Automatically parallelizing data and computations across multiple nodes in a cluster
Distributed processing of large datasets across multiple nodes
Worker nodes process data in parallel, combining at the end of the task
Faster processing at scale (think gigabytes or even terabytes)

Parallelization

Understanding RDDs

RDDs or Resilient Distributed Datasets:

Distributed data collections across a cluster with automatic recovery from node failures
Good for large scale data
Immutable and can be transformed using operations like map() or filter(), with actions like collect() or paralelize()to retrieve results or create RDDs

Creating an RDD

# Initialize a Spark session
from pyspark.sql import SparkSession

spark = SparkSession.builder.appName("RDDExample").getOrCreate()

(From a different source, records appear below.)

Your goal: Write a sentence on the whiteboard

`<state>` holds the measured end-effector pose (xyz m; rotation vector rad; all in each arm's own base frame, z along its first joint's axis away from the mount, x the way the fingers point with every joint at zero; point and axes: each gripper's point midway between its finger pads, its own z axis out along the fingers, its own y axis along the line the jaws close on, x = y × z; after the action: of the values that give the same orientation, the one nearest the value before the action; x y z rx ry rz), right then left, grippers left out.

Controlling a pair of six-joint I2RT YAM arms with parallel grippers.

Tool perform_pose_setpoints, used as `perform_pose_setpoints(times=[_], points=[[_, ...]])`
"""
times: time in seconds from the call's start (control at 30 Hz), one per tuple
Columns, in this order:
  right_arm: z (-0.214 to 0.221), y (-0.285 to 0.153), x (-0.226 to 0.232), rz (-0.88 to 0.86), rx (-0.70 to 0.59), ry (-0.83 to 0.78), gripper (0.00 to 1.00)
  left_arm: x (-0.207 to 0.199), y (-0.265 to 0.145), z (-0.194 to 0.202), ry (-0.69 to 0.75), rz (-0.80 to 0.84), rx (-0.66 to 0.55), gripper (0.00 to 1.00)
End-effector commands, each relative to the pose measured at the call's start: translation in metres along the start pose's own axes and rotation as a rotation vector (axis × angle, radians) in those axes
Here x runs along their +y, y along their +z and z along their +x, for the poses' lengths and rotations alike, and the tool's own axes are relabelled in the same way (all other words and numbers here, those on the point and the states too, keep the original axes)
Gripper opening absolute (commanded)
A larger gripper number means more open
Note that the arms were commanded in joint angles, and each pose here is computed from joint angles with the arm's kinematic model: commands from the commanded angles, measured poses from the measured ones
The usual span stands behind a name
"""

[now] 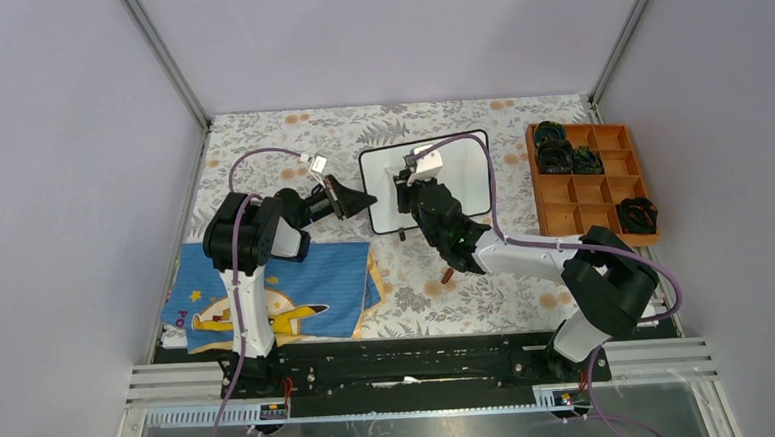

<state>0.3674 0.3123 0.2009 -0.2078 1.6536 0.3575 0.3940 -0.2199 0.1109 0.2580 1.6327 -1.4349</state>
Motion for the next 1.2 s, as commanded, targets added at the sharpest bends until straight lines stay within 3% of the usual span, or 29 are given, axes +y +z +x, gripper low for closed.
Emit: perform_pose_setpoints(times=[0.0,0.33,0.73,1.17], points=[[-0.009,-0.004,-0.003,0.025,-0.028,0.015,0.0,-0.002,-0.003,-0.008,0.064,0.016,-0.033,0.0],[0.0,-0.014,-0.011,0.04,-0.009,0.015,0.0,-0.002,-0.003,-0.009,0.064,0.016,-0.034,0.0],[-0.047,-0.019,-0.006,0.017,-0.115,0.076,0.0,-0.001,-0.003,-0.009,0.065,0.014,-0.035,0.0],[-0.046,-0.002,-0.014,0.054,-0.101,0.073,0.0,-0.001,-0.004,-0.007,0.064,0.014,-0.031,0.0]])
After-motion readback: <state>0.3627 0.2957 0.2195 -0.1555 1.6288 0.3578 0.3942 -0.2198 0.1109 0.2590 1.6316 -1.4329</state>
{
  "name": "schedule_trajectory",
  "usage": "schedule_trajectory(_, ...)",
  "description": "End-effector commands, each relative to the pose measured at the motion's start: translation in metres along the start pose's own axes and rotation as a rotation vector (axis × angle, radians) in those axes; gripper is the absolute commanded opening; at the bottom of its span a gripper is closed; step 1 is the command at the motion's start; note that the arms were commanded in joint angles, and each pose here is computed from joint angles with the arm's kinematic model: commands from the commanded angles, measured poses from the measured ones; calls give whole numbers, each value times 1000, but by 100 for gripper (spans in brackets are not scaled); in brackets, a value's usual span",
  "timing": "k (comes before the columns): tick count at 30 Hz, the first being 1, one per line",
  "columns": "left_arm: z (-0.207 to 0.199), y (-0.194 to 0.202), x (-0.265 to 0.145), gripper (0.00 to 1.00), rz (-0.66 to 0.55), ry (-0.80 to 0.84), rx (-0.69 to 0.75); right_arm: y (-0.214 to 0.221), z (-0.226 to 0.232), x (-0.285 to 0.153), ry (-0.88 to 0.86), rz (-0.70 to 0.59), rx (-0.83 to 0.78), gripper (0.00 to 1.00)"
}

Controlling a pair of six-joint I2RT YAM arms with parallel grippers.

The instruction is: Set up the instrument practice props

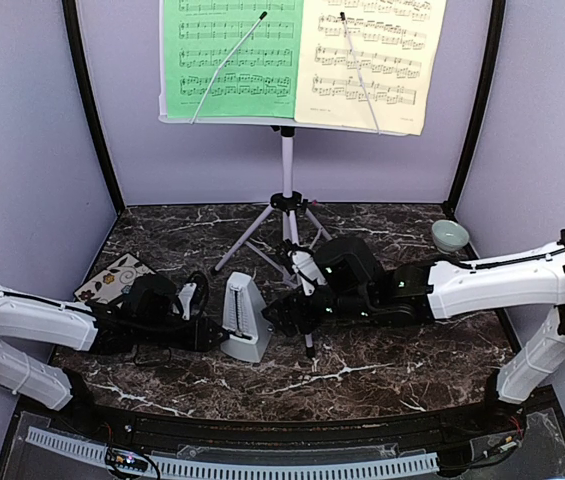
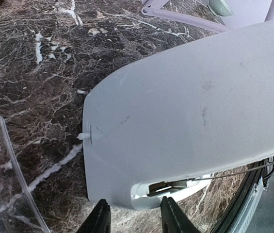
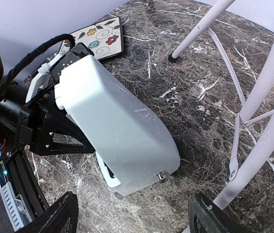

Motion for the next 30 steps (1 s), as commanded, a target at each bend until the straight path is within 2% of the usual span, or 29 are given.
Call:
schedule_trajectory(1,-11,-9,9,37,-24,52,16,-5,2,-10,-11,-52,25,79)
schedule_trajectory(9,-32,-15,22,35,-23,113,60,-3,-1,-11,1,-62,39,80)
schedule_trajectory(13,-34,-14,15,36,-48,110,59,-6,2,-6,7,-74,38,80)
schedule_trajectory(23,-19,-9,-24,54,-156,-30,53,-11,15,13,11,-89,15,79)
schedule_trajectory(30,-16,-9,-31,55,-182,-62,39,-14,22,25,10,-88,8,77)
Point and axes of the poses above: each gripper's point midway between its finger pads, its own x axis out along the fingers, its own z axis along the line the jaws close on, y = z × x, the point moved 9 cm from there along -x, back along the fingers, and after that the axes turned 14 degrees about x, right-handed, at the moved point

# Create a DataFrame from a csv
census_df = spark.read.csv("/census.csv")

# Convert DataFrame to RDD
census_rdd = census_df.rdd


# Show the RDD's contents using collect()
census_rdd.collect()

Showing Collect

# Collect the entire DataFrame into a local Python list of Row objects
data_collected = df.collect()

# Print the collected data
for row in data_collected:
    print(row)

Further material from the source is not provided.